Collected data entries
:::::
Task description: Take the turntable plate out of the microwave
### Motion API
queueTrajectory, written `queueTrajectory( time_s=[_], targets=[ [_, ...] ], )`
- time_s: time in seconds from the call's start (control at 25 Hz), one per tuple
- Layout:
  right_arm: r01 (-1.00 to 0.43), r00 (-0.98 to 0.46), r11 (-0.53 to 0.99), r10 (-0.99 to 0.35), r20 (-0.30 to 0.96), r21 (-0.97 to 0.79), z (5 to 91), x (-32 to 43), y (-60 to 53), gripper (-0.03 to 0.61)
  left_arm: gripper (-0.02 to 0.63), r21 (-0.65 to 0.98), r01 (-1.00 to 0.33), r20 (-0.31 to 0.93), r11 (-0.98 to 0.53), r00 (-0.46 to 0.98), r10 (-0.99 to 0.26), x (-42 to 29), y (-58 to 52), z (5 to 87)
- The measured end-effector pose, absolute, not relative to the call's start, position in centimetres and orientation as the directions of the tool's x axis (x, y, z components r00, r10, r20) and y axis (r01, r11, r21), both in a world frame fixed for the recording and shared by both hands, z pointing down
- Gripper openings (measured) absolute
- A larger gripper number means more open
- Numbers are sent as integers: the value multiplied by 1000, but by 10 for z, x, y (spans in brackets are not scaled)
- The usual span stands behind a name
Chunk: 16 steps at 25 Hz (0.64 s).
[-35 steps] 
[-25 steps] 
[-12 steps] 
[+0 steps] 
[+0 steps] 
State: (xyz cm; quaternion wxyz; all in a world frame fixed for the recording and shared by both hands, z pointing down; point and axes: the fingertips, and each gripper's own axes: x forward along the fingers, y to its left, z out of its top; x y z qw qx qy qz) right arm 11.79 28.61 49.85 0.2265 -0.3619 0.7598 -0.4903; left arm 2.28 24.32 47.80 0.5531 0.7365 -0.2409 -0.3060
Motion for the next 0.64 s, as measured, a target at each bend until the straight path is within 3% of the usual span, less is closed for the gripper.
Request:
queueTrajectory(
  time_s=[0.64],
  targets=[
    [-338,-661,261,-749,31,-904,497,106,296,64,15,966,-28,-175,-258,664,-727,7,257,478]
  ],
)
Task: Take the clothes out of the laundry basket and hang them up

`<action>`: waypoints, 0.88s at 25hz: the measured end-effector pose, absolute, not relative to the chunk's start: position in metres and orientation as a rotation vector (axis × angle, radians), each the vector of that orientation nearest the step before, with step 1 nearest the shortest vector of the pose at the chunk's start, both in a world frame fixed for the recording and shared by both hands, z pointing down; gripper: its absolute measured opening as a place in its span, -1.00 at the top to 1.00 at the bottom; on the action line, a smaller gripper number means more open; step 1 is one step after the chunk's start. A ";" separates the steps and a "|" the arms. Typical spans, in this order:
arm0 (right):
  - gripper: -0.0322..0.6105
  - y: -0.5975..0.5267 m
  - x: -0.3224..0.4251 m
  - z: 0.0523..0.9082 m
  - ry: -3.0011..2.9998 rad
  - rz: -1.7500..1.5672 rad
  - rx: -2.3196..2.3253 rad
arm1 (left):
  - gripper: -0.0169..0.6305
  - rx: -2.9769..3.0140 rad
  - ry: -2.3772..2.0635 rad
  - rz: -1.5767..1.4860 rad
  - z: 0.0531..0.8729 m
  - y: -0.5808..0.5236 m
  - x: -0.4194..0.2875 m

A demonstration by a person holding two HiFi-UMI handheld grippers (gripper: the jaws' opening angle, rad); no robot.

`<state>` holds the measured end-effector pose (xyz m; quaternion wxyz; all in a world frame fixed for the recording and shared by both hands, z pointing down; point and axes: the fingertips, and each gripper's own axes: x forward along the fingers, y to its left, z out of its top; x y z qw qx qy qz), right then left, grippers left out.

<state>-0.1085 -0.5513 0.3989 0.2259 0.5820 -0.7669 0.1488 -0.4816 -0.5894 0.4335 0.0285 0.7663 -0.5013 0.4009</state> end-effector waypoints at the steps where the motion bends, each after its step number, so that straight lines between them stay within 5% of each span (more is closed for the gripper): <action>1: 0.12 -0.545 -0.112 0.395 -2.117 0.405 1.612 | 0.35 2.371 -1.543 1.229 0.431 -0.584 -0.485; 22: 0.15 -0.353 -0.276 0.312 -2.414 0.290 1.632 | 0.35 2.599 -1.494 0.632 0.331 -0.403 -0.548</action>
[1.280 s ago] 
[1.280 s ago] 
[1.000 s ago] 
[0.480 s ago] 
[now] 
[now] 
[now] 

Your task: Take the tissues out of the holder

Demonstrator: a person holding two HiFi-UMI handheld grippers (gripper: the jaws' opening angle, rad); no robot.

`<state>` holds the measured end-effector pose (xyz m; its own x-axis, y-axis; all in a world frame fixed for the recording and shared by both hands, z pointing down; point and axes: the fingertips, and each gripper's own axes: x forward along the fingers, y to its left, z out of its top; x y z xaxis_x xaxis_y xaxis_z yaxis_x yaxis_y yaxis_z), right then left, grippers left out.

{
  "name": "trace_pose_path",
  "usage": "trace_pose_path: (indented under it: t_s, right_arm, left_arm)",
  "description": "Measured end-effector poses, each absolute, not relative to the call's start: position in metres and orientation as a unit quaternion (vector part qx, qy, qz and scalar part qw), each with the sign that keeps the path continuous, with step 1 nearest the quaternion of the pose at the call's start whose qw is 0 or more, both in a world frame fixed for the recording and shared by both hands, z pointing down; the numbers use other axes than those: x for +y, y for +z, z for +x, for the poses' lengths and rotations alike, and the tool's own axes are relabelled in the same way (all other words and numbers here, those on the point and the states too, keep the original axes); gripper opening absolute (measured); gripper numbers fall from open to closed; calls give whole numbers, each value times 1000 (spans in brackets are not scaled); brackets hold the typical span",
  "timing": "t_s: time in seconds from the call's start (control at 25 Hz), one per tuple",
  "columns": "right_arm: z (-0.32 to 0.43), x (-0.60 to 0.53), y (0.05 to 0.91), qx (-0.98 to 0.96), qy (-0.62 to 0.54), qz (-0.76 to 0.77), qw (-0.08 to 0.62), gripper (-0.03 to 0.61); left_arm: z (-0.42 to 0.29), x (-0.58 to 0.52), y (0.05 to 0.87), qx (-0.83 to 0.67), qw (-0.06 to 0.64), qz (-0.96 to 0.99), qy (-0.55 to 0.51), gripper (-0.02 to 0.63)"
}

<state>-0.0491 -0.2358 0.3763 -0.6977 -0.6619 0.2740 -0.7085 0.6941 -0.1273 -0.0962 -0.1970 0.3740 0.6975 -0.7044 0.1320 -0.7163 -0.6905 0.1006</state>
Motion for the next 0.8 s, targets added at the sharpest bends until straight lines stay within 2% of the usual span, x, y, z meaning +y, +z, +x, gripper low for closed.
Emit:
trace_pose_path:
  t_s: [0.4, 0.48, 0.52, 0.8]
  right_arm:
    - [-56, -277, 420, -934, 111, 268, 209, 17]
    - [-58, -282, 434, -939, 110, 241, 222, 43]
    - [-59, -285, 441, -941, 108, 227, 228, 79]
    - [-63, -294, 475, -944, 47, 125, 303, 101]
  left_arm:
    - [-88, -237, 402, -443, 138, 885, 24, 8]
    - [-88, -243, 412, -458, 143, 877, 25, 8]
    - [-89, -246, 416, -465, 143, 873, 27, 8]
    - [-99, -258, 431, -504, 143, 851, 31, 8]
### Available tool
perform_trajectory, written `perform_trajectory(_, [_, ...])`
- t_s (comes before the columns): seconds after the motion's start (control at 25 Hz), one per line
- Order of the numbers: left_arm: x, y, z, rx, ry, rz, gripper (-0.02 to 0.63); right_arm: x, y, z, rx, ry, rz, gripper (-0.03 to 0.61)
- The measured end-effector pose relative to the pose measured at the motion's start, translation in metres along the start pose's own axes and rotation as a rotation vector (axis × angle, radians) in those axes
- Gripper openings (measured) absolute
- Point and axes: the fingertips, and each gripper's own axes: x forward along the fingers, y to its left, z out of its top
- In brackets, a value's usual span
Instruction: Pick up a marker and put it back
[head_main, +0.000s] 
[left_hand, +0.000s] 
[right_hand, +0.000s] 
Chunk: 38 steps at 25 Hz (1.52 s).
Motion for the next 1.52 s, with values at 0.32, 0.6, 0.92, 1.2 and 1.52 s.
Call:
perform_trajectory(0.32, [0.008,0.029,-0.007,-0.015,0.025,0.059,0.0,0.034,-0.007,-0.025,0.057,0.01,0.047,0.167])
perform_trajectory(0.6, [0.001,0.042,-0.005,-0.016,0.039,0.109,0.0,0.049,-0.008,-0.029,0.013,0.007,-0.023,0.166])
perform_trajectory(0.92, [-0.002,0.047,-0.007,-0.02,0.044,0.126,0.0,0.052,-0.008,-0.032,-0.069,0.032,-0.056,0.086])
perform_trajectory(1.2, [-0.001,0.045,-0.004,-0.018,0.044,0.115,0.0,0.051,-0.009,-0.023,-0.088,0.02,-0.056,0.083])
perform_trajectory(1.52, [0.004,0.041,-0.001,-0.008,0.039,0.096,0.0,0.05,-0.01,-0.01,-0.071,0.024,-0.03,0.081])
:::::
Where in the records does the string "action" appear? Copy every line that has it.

`<action>`: waypoints, 0.88s at 25hz: the measured end-effector pose, absolute, not relative to the chunk's start: position in metres and orientation as a rotation vector (axis × angle, radians), each the vector of that orientation nearest the step before, with step 1 nearest the shortest vector of the pose at the chunk's start, both in a world frame fixed for the recording and shared by both hands, z pointing down; gripper: its absolute measured opening as a place in its span, -1.00 at the top to 1.00 at the bottom; on the action line, a smaller gripper number means more open; step 1 is one step after the chunk's start. A ";" separates the steps and a "|" the arms. Typical spans, in this order:
<state>-0.1085 -0.5513 0.3989 0.2259 0.5820 -0.7669 0.1488 -0.4816 -0.5894 0.4335 0.0285 0.7663 -0.5013 0.4009</state> end-effector waypoints at the steps where the motion bends, each after its step number, so that straight lines between them stay within 5% of each span (more is closed for the gripper): <action>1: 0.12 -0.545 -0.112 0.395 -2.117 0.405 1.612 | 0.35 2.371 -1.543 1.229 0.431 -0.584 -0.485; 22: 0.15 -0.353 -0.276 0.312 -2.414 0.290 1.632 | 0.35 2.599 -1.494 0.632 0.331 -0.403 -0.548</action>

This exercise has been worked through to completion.